---- EXERCISE INPUT

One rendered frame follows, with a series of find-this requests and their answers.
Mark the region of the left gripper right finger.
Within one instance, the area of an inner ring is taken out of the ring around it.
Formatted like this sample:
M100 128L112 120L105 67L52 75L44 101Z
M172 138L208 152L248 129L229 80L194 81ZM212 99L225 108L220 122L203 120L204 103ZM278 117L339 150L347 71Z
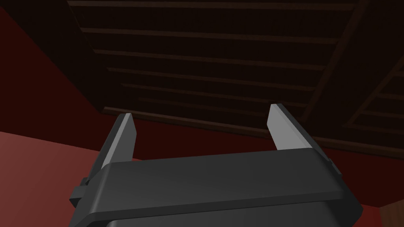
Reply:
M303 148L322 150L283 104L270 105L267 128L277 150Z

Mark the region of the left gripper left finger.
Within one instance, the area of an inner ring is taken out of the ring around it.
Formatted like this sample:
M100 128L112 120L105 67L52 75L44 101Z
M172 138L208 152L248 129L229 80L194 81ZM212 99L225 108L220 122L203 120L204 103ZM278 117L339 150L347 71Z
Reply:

--------
---- EXERCISE INPUT

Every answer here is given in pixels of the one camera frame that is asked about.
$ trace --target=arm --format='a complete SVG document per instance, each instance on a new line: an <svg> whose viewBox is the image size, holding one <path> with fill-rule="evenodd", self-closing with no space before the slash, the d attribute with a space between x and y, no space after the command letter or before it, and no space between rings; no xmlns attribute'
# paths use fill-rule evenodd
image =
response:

--------
---- EXERCISE INPUT

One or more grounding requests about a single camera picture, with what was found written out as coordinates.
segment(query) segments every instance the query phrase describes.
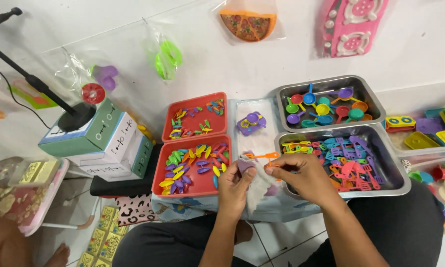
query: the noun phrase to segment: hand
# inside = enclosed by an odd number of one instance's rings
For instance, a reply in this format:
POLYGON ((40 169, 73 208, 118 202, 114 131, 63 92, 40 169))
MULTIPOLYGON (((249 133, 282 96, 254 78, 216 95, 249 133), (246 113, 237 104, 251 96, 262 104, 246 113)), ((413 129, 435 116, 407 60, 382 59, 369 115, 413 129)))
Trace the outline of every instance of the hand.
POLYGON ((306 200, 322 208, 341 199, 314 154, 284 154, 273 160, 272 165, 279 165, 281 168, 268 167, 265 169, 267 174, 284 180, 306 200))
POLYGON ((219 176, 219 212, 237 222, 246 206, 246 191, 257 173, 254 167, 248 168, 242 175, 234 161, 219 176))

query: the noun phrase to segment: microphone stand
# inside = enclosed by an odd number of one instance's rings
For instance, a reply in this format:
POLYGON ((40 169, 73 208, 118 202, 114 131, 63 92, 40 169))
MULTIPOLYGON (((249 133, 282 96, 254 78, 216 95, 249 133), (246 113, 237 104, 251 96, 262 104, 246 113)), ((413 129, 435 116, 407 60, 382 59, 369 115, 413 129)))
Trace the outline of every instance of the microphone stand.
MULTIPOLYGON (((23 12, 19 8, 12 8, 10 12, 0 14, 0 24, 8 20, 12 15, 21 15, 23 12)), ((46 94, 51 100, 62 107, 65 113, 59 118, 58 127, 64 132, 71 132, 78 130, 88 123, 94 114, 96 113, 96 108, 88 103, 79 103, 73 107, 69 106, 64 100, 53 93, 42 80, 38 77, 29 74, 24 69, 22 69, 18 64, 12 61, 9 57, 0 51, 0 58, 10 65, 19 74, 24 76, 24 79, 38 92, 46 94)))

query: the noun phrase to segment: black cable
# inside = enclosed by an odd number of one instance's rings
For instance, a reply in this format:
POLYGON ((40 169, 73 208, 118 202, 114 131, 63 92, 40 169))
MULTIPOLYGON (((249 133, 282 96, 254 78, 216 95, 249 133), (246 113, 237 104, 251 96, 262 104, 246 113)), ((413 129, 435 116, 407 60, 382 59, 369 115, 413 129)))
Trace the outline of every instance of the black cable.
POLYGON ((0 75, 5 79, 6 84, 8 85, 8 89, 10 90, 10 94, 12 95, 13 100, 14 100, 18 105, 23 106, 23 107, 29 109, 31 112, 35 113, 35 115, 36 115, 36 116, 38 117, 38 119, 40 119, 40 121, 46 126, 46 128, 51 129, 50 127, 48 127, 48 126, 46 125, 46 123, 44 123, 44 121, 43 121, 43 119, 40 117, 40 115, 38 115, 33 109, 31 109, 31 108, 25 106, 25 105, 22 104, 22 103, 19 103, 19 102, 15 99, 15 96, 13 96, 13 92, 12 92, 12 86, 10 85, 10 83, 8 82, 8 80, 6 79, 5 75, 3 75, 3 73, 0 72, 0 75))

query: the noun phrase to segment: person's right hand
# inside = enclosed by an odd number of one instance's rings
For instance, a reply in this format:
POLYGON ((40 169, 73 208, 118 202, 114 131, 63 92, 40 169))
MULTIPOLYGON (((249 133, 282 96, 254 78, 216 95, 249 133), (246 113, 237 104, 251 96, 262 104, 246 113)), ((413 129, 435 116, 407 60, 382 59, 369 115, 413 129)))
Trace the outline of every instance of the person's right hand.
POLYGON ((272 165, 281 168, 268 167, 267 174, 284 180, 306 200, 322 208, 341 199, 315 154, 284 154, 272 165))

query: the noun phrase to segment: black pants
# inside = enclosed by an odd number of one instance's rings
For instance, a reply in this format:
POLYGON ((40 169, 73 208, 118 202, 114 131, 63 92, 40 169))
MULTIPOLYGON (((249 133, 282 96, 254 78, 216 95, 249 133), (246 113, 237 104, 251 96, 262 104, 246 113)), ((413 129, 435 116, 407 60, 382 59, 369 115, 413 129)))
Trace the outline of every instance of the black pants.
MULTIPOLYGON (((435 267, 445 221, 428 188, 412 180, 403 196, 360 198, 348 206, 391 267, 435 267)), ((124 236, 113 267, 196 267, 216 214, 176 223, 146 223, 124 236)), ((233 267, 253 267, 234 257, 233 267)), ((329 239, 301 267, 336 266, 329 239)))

--------

THE PROBLEM:
Identify each line in the records above that contains the word "fill", and copy it out in full.

SOLUTION TO THIS PROBLEM:
$ trace --target=arm --format='a complete SVG document per instance, each instance on a new line: an <svg> whose viewBox is the image size, holding one <path> with fill-rule="evenodd", self-closing with no space before the slash, the d attribute with a space between x and y, no space after the command letter or before it, and no space between rings; no xmlns attribute'
# paths use fill-rule evenodd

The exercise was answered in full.